I come from the world of Python and am trying to create a "generator" method in C#. I'm parsing a file in chunks of a specific buffer size, and only want to read and store the next chunk one at a time and yield it in a foreach loop. Here's what I have so far (simplified proof of concept):

class Page
{
    public uint StartOffset { get; set; }
    private uint currentOffset = 0;

    public Page(MyClass c, uint pageNumber)
    {
        uint StartOffset = pageNumber * c.myPageSize;

        if (StartOffset < c.myLength)
            currentOffset = StartOffset;
        else
            throw new ArgumentOutOfRangeException("Page offset exceeds end of file");

        while (currentOffset < c.myLength && currentOffset < (StartOffset + c.myPageSize))
            // read data from page and populate members (not shown for MWE purposes)
            . . .
    }
}

class MyClass
{
    public uint myLength { get; set; }
    public uint myPageSize { get; set; }

    public IEnumerator<Page> GetEnumerator()
    {
        for (uint i = 1; i < this.myLength; i++)
        {
            // start count at 1 to skip first page
            Page p = new Page(this, i);
            try
            {
                yield return p;
            }
            catch (ArgumentOutOfRangeException)
            {
                // end of available pages, how to signal calling foreach loop?
            }
        }
    }
}

I know this is not perfect since it is a minimum working example (I don't allow many of these properties to be set publicly, but for keeping this simple I don't want to type private members and properties).

However, my main question is how do I let the caller looping over MyClass with a foreach statement know that there are no more items left to loop through?
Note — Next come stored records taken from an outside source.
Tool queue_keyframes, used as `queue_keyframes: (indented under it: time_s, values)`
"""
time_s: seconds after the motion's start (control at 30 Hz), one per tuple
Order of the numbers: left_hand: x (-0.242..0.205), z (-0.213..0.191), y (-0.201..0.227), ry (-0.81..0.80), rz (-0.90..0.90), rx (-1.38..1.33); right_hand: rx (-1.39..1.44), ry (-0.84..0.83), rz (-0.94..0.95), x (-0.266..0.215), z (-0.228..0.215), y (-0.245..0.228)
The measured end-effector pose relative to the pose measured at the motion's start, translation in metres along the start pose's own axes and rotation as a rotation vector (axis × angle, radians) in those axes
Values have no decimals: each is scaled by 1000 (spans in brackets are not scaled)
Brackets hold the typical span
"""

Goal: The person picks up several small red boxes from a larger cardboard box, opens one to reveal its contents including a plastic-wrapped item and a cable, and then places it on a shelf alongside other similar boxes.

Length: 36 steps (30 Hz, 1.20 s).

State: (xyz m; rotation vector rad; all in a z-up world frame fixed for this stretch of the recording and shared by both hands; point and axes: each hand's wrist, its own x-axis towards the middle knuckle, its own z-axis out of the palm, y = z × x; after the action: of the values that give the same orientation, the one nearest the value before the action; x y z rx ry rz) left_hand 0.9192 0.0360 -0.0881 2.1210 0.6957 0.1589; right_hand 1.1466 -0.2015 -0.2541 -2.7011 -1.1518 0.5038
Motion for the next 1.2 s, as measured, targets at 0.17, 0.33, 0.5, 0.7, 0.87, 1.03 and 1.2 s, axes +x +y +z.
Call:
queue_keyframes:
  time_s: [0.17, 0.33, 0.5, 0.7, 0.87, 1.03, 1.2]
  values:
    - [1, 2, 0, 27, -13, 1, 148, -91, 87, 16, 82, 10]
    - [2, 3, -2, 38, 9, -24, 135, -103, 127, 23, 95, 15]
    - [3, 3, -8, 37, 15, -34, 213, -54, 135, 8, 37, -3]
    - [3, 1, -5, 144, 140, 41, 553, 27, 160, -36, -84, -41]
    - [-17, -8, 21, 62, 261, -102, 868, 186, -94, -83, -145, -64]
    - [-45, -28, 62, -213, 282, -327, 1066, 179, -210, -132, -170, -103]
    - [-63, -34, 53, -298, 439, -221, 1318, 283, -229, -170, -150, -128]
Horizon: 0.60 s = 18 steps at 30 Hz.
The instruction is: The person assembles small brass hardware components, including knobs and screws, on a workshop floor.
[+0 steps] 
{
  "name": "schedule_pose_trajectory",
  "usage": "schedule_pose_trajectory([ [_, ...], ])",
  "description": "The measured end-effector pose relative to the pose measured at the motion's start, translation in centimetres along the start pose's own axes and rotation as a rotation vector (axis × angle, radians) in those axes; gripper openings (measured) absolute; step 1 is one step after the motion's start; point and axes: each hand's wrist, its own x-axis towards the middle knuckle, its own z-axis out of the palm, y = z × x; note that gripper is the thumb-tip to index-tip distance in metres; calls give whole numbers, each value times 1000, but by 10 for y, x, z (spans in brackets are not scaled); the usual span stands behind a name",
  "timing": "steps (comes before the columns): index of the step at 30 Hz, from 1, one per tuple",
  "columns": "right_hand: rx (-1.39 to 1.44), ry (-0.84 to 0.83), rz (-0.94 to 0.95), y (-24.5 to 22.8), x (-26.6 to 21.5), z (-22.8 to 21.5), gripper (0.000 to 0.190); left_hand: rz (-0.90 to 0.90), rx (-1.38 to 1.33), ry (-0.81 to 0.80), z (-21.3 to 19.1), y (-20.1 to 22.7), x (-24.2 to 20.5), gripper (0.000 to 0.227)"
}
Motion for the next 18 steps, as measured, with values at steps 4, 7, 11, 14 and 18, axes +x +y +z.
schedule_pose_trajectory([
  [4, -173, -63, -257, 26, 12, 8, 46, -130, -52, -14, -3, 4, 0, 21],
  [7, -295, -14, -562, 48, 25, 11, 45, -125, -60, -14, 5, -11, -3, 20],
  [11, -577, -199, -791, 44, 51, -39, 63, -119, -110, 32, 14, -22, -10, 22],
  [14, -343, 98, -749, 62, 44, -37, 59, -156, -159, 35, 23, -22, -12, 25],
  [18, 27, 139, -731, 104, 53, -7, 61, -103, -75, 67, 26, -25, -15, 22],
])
Is there an exception I throw to indicate there are no elements left?

Dan
  • 4,488
  • 5
  • 48
  • 75
  • You simply stop yielding items, just like in Python. That being said, you should make a method that returns an `IEnumerable`; enumerables are easier to consume. – poke Jul 08 '16 at 20:19
  • 1
    `IEnumerator.MoveNext` is what tells the caller to stop iterating. This is implemented for you when you use `yield return`. If you wish to explicitly stop you can use `yield break`. – Mike Zboray Jul 08 '16 at 20:19
  • @poke the inconsistency is my fault in the example. Page is a made-up thing for this post, BTreePage is really what I'm returning in my real code. Fixed. – Dan Jul 08 '16 at 20:23
  • I was commenting about using `IEnumerable` vs. `IEnumerator`. – poke Jul 08 '16 at 20:23
  • @poke I missed the distinction, got a link to explain more or show an example? – Dan Jul 08 '16 at 20:25
  • 2
    @Dan See [this question](http://stackoverflow.com/q/558304/216074). Basically (since you’re coming from Python), `IEnumerable` is the generator, or the list, and `IEnumerator` would be the thing you get when you call `iter()` on it (the technical thing). Most of the time, you would want the `IEnumerable` since that’s easier to consume (e.g. using a `foreach` loop). – poke Jul 08 '16 at 20:27
  • @poke its confusing, because if i implement it in the class, it requires two getenumerator methods, one generic <> and one not. makes no sense but errors if I don't have both – Dan Jul 08 '16 at 20:39
  • with accepted answer can't i just do `foreach (Page p in myClass)`? – Dan Jul 08 '16 at 20:40
  • No, don’t implement it. Just make your method *return* that type. I.e. instead of `IEnumerator GetEnumerator()`, change the signature to `IEnumerable GetPages()` (use a proper name too). The implementation is the same. – poke Jul 08 '16 at 20:41
  • No, for the `foreach` to work, you need to return `IEnumerable` instead of `IEnumerator`. – poke Jul 08 '16 at 20:42
  • @poke crap. I gotta figure this out. But that's another question I suppose – Dan Jul 08 '16 at 20:46

3 Answers3

5

As mentioned in the comments, you should use IEnumerable<T> instead of IEnumerator<T>. The enumerator is the technical object that is being used to enumerate over something. That something—in many cases–is an enumerable.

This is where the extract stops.